PROBLEM
Leaving the pictures out, print the lines from the first line of the listing through the line containing "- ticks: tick", exactly as they read, and no others.

INPUT DATA

——

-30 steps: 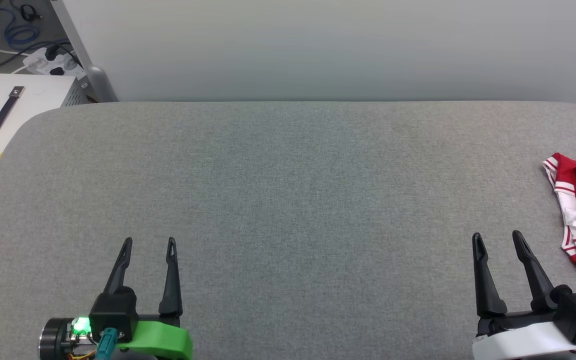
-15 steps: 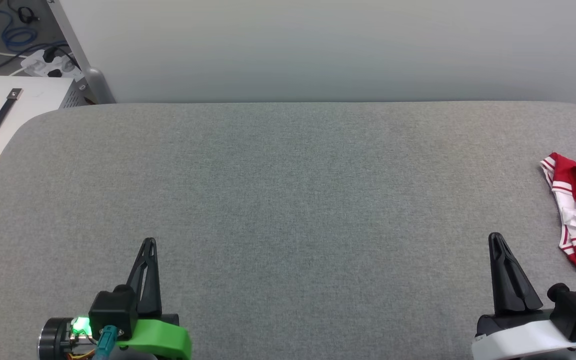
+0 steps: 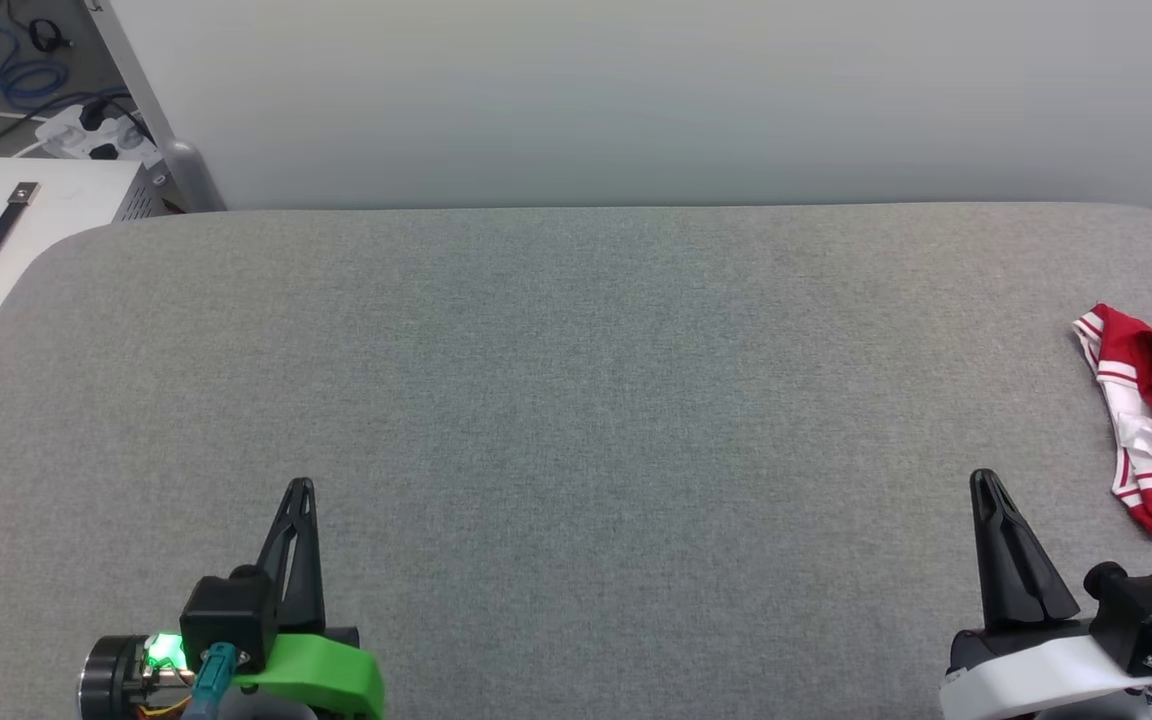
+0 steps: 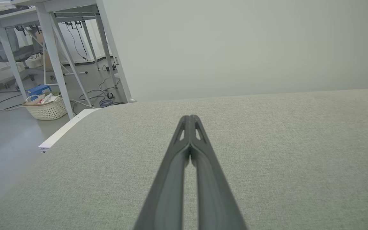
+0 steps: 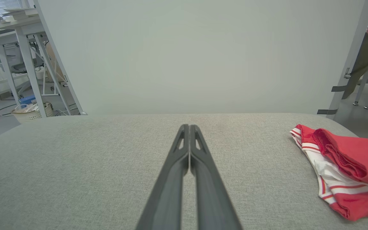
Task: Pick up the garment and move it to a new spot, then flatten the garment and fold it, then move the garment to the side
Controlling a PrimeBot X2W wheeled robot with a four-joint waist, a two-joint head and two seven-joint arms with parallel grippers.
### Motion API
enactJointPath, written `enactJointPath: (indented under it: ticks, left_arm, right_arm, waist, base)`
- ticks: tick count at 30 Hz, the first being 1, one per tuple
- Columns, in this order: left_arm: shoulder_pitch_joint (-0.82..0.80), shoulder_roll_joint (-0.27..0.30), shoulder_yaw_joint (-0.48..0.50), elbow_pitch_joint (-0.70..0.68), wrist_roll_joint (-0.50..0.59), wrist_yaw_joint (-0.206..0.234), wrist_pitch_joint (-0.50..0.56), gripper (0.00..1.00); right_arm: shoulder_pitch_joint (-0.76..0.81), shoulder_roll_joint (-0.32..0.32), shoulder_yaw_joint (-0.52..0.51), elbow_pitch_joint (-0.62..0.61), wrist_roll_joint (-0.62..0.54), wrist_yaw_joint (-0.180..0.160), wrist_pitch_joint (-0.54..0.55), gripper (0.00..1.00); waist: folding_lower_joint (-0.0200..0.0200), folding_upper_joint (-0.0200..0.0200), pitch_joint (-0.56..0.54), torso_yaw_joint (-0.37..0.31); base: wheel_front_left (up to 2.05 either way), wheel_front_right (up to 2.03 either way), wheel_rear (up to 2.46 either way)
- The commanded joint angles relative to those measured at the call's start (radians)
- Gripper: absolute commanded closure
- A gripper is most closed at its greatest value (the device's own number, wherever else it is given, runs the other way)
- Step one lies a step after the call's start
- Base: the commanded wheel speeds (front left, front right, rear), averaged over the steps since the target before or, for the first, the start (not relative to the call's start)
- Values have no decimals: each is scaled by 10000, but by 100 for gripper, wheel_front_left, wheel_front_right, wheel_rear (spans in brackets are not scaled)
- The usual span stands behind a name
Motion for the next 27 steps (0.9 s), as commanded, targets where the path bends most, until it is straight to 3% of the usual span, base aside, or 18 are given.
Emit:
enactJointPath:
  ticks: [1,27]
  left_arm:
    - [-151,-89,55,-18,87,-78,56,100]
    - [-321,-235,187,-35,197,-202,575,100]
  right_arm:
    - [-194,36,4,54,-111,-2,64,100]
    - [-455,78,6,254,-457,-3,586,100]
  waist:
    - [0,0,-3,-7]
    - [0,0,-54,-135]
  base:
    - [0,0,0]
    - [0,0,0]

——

RESPONSE BELOW
-30 steps: 
-15 steps: 
+0 steps: 
+0 steps: 
+0 steps: 
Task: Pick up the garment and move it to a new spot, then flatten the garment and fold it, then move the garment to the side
Controlling a PrimeBot X2W wheeled robot with a four-joint waist, a two-joint head and two seven-joint arms with parallel grippers.
### Motion API
enactJointPath, written `enactJointPath: (indented under it: ticks, left_arm, right_arm, waist, base)`
- ticks: tick count at 30 Hz, the first being 1, one per tuple

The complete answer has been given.